Defense attorneys representing Dr. Farrand moved for dismissal of the case on the grounds that Baker's claim should be barred because the significant negligence had taken place more than three years earlier in 2002 when he had his first abnormal PSA. A Maine Superior Court judge agreed.
Sweet says that's because in a case where there is a single act of negligence such as a botched surgical procedure the clock starts ticking the moment that occurs. But Baker is asserting that the negligence occurred during a four-year period between 2002-2006.
And now the Maine Supreme Court has vacated the lower court's ruling agreeing that Baker can bring a cause of action under what's known as the "Continuing Negligent Treatment Doctrine" under the Maine Health Security Act.
"I am a bit surprised. It's the first time the court has applied this continuing negligent action doctrine," says Andrew MacLean, general counsel for the Maine Medical Association, a voluntary organization that represents more than 2,000 physicians around the state.
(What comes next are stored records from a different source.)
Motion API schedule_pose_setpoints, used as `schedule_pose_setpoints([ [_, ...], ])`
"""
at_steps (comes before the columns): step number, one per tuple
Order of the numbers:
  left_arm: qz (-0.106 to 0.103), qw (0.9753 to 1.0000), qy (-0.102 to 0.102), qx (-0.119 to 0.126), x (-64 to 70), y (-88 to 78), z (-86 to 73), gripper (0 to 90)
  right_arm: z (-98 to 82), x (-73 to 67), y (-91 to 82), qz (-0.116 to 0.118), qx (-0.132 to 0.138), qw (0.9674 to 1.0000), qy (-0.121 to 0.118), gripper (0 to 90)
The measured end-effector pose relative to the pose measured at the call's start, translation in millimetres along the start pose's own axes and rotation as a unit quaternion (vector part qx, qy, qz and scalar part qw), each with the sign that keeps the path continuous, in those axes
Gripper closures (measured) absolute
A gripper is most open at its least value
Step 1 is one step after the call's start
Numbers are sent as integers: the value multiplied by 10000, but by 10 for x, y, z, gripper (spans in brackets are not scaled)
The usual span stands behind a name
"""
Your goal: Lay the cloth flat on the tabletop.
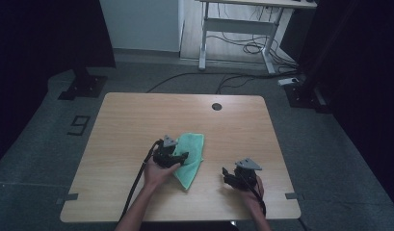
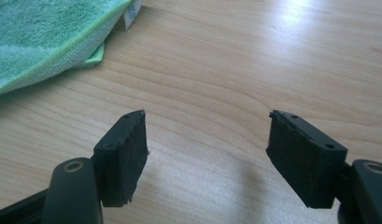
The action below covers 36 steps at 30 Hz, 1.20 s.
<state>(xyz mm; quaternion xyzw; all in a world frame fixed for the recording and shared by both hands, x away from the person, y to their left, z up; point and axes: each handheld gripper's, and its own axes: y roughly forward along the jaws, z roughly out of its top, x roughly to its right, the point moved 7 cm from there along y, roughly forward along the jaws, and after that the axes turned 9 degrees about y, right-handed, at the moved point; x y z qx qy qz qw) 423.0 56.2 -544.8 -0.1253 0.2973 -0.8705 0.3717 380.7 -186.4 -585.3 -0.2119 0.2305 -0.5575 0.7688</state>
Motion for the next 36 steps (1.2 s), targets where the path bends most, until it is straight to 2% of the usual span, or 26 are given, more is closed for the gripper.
schedule_pose_setpoints([
  [1, 11, 9999, 65, 115, -8, -105, 47, 316, 39, -15, 0, 17, 33, 10000, -22, 299],
  [2, 11, 9999, 65, 115, -8, -105, 47, 308, 39, -15, 0, 17, 33, 10000, -22, 299],
  [3, 102, 9997, 112, 166, -29, -182, 77, 308, 64, -26, -3, 30, 52, 10000, -32, 305],
  [6, 188, 9995, 139, 207, -88, -311, 115, 298, 165, -75, 8, 109, 181, 9998, 16, 325],
  [7, 229, 9996, 90, 152, -139, -348, 103, 302, 244, -133, 41, 262, 210, 9994, 67, 336],
  [10, 313, 9995, 26, 23, -199, -336, 60, 315, 345, -220, 91, 402, 194, 9990, -60, 343],
  [11, 316, 9995, -88, -48, -246, -305, 9, 318, 382, -249, 115, 460, 185, 9987, -98, 346],
  [13, 386, 9990, -164, -120, -288, -283, -39, 324, 451, -299, 178, 571, 112, 9983, -74, 351],
  [15, 383, 9989, -221, -143, -307, -279, -62, 325, 486, -323, 211, 606, 115, 9981, -84, 354],
  [19, 343, 9986, -335, -237, -345, -283, -123, 347, 643, -453, 407, 747, 31, 9971, -134, 358],
  [23, 312, 9984, -337, -325, -340, -271, -163, 388, 706, -530, 545, 846, -72, 9963, -127, 362],
  [25, 276, 9982, -389, -367, -329, -250, -183, 408, 748, -599, 700, 851, -143, 9961, -155, 373],
  [26, 247, 9982, -389, -376, -322, -245, -189, 408, 748, -599, 700, 851, -143, 9961, -155, 373],
  [27, 218, 9982, -408, -381, -304, -232, -201, 423, 749, -634, 809, 813, -235, 9962, -204, 371],
  [30, 162, 9983, -411, -392, -288, -222, -217, 458, 747, -647, 896, 765, -307, 9964, -211, 376],
  [32, 119, 9983, -403, -393, -275, -210, -229, 517, 747, -669, 968, 816, -352, 9959, -145, 398],
  [33, 105, 9984, -375, -415, -273, -196, -245, 571, 740, -683, 1013, 771, -409, 9960, -199, 427],
  [36, 82, 9983, -382, -428, -267, -188, -258, 635, 720, -693, 1066, 722, -501, 9957, -281, 461],
])
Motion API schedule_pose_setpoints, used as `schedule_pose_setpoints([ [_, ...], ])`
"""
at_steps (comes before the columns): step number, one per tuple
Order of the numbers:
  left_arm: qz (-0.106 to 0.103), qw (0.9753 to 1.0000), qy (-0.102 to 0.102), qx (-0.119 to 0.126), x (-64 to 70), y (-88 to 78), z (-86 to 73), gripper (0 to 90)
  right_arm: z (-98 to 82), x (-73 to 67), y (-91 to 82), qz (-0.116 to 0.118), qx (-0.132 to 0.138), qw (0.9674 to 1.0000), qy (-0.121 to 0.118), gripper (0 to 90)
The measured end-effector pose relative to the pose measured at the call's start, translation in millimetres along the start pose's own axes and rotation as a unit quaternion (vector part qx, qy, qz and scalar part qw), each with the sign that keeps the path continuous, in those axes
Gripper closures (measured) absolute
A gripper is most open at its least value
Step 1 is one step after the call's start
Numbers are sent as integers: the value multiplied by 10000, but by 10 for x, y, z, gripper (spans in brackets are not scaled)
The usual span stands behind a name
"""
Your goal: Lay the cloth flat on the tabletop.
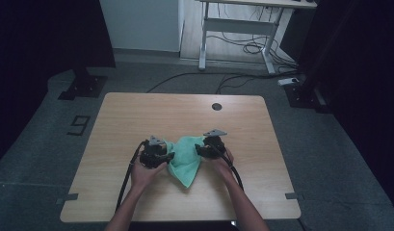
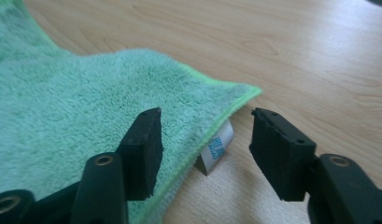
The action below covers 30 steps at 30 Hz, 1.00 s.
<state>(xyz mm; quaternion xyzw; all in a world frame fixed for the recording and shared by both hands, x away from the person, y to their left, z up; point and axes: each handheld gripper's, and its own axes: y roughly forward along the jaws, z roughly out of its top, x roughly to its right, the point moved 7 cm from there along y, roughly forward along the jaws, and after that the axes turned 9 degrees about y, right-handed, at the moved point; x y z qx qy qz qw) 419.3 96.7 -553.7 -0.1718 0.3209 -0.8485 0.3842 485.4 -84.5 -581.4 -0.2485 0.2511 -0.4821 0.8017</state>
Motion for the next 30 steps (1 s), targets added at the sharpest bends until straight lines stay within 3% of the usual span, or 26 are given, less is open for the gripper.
schedule_pose_setpoints([
  [6, -8, 10000, 44, 1, 13, -6, -23, 746, -48, 19, 106, -81, -198, 9998, -65, 570],
  [7, 17, 10000, 45, 10, 9, -8, -25, 771, -49, 20, 121, -104, -176, 9997, -107, 636],
  [12, 2, 10000, 89, 31, 6, -28, -23, 828, -32, 29, 125, -176, -132, 9996, -151, 765],
  [13, 48, 9999, 112, 52, -3, -38, -22, 841, -29, 21, 125, -193, -151, 9995, -223, 836],
  [14, 109, 9998, 107, 116, -19, -64, -22, 851, -28, 17, 122, -160, -172, 9995, -233, 852],
  [19, 180, 9995, 75, 236, -67, -126, -17, 869, -14, 36, 77, -117, -197, 9995, -224, 867],
  [23, 296, 9989, 87, 361, -120, -211, 23, 873, 69, 66, -48, -103, 7, 9997, -201, 868],
  [27, 412, 9979, 166, 479, -185, -298, 165, 876, 224, 115, -243, -154, 375, 9991, -150, 868],
  [30, 535, 9962, 182, 663, -274, -419, 355, 877, 392, 168, -387, -259, 615, 9976, -157, 870],
])
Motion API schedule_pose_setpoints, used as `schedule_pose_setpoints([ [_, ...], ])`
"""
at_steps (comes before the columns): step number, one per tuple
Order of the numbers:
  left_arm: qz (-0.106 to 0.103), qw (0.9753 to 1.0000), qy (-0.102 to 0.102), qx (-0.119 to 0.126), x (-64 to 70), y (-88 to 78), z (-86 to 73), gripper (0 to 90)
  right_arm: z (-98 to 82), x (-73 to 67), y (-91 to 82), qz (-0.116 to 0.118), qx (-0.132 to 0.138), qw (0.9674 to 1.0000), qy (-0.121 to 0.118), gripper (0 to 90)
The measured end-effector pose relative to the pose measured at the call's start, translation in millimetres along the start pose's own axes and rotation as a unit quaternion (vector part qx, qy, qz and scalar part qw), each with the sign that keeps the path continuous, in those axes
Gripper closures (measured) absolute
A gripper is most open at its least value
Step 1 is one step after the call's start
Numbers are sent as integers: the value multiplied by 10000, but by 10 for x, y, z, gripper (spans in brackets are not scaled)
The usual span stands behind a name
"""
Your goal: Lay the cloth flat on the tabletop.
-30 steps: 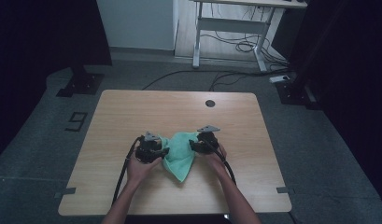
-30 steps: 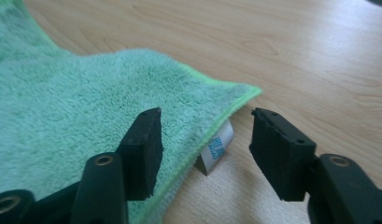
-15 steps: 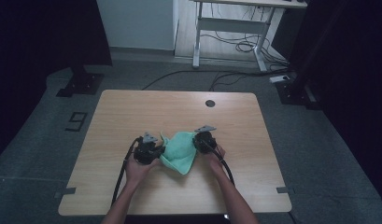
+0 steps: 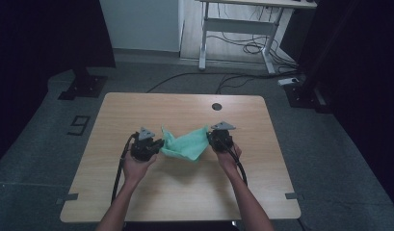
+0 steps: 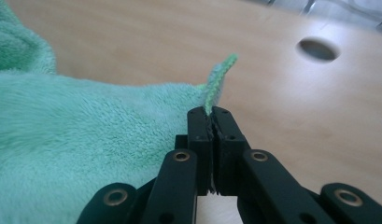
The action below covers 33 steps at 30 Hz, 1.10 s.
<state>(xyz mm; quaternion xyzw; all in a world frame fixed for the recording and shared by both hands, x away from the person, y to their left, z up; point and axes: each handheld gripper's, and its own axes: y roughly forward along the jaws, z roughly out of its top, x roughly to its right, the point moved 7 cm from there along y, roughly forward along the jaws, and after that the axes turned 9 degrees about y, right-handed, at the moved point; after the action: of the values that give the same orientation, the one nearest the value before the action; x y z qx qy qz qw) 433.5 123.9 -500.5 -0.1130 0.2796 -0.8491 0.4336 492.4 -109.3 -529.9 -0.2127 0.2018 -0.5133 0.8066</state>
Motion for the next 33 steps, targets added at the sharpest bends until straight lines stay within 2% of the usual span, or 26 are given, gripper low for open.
schedule_pose_setpoints([
  [2, 98, 9997, 5, 204, -76, -85, 153, 877, 160, 59, -104, -90, 233, 9997, 37, 869],
  [3, 158, 9988, -11, 472, -135, -184, 308, 877, 336, 136, -227, -178, 562, 9981, 154, 869],
  [4, 158, 9988, -11, 472, -135, -184, 308, 877, 398, 162, -279, -188, 711, 9971, 199, 869],
  [5, 166, 9963, -18, 847, -159, -327, 477, 877, 483, 199, -366, -200, 940, 9950, 271, 869],
  [6, 166, 9963, -18, 847, -159, -327, 477, 876, 483, 199, -366, -200, 940, 9950, 271, 869],
  [7, 166, 9952, 6, 966, -145, -372, 519, 876, 527, 217, -428, -215, 1072, 9935, 317, 869],
  [9, 173, 9943, 149, 1039, -73, -404, 517, 873, 538, 219, -521, -206, 1282, 9908, 377, 867],
  [10, 140, 9946, 178, 1017, -27, -393, 471, 866, 432, 202, -551, -211, 1297, 9908, 337, 863],
  [11, 40, 9957, 161, 906, 51, -336, 333, 859, 363, 200, -541, -209, 1225, 9916, 345, 859],
  [12, 40, 9957, 161, 906, 51, -336, 333, 851, 363, 200, -541, -209, 1225, 9916, 345, 859],
  [13, -208, 9972, -5, 714, 143, -231, 110, 839, 111, 219, -487, -237, 953, 9945, 367, 842],
  [14, -287, 9979, -48, 576, 190, -173, -13, 829, 24, 228, -464, -219, 843, 9955, 375, 822],
  [15, -287, 9979, -48, 576, 190, -173, -13, 814, 24, 228, -464, -219, 843, 9955, 375, 822],
  [16, -345, 9985, -71, 414, 241, -108, -162, 814, -95, 239, -428, -196, 619, 9972, 380, 784],
  [17, -434, 9987, -149, 223, 306, -32, -347, 777, -320, 278, -370, -352, 199, 9987, 304, 706],
  [18, -434, 9987, -149, 223, 306, -32, -347, 735, -320, 278, -370, -352, 199, 9987, 304, 706],
  [19, -467, 9986, -220, 94, 330, 9, -451, 670, -418, 325, -367, -448, 88, 9982, 391, 666],
  [21, -461, 9984, -308, 85, 332, 2, -548, 594, -429, 349, -380, -436, 87, 9980, 450, 630],
  [22, -461, 9984, -308, 85, 332, 2, -548, 556, -429, 349, -380, -436, 87, 9980, 450, 630],
  [24, -235, 9989, -320, 231, 258, -87, -506, 506, -375, 356, -433, -532, 194, 9975, 423, 567],
  [25, -201, 9991, -308, 230, 231, -111, -485, 499, -351, 359, -449, -592, 235, 9970, 433, 552],
  [27, -201, 9991, -285, 241, 199, -128, -445, 497, -306, 368, -480, -687, 298, 9961, 473, 503],
  [31, -245, 9992, -252, 193, 196, -100, -395, 492, -283, 396, -518, -749, 325, 9951, 564, 471],
  [32, -264, 9992, -238, 168, 198, -76, -388, 490, -290, 400, -537, -725, 354, 9948, 629, 477],
  [33, -318, 9991, -252, 94, 202, -6, -380, 489, -327, 362, -550, -587, 287, 9957, 652, 477],
])
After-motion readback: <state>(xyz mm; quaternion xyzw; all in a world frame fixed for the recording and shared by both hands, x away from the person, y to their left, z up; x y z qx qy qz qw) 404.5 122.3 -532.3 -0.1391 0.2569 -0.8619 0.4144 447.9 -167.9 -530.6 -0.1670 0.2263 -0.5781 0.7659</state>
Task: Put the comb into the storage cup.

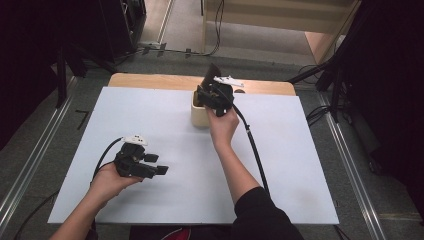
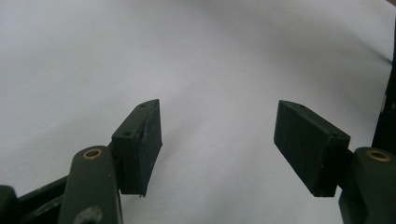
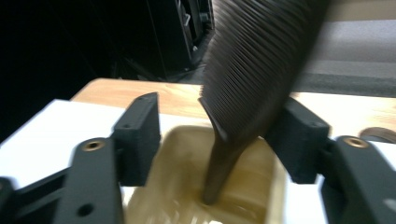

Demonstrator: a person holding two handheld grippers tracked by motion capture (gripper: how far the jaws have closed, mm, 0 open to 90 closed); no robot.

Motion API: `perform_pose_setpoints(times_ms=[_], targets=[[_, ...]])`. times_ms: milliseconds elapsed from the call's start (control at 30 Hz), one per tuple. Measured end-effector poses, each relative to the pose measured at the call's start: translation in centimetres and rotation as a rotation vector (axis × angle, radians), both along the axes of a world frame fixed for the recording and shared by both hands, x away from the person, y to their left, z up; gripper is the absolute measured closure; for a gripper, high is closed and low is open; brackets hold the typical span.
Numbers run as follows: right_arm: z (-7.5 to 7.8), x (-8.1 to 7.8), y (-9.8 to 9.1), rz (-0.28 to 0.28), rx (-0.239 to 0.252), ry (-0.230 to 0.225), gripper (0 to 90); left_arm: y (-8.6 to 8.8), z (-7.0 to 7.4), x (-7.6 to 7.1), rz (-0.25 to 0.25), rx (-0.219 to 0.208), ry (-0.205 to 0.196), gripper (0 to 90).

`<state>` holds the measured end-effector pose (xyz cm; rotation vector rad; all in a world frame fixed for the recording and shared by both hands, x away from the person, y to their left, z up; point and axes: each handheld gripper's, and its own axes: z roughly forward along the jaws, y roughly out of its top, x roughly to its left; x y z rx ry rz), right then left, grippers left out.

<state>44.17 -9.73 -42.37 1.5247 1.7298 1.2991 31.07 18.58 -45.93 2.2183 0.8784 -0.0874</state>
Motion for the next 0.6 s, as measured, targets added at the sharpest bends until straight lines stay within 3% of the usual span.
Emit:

He says the act was intended to prevent a flood of malpractice lawsuits and control litigation costs.
"We're concerned about the court's interpretation of the limitations provision in the Maine Health Security Act because it means increased liability exposure for health care practitioners, and that very likely means increased liabilitly insurance costs and litigation expenses," MacLean says.
The Court said a patient can bring a claim based on two or more related negligent acts by a health care provider if some, but not all, of the acts occurred outside the three-year statute of limitations. Neither Maclean nor Julian Sweet say they think a large number of malpractice cases could be affected by the ruling.
Attorneys for Dr. Farrand declined to be interviewed for this story citing pending litigation. But one of them, attorney Christopher Taintor, expressed his disappointment in a written statement and said it will "inevitably have the effect of making medical malpractice litigation more protracted and more expensive."
Meanwhile, Philip Baker will now have the opportunity to take his case to trial. Attorney Julian Sweet says his client, who is now in his 60s, lives with prostate cancer as a chronic disease.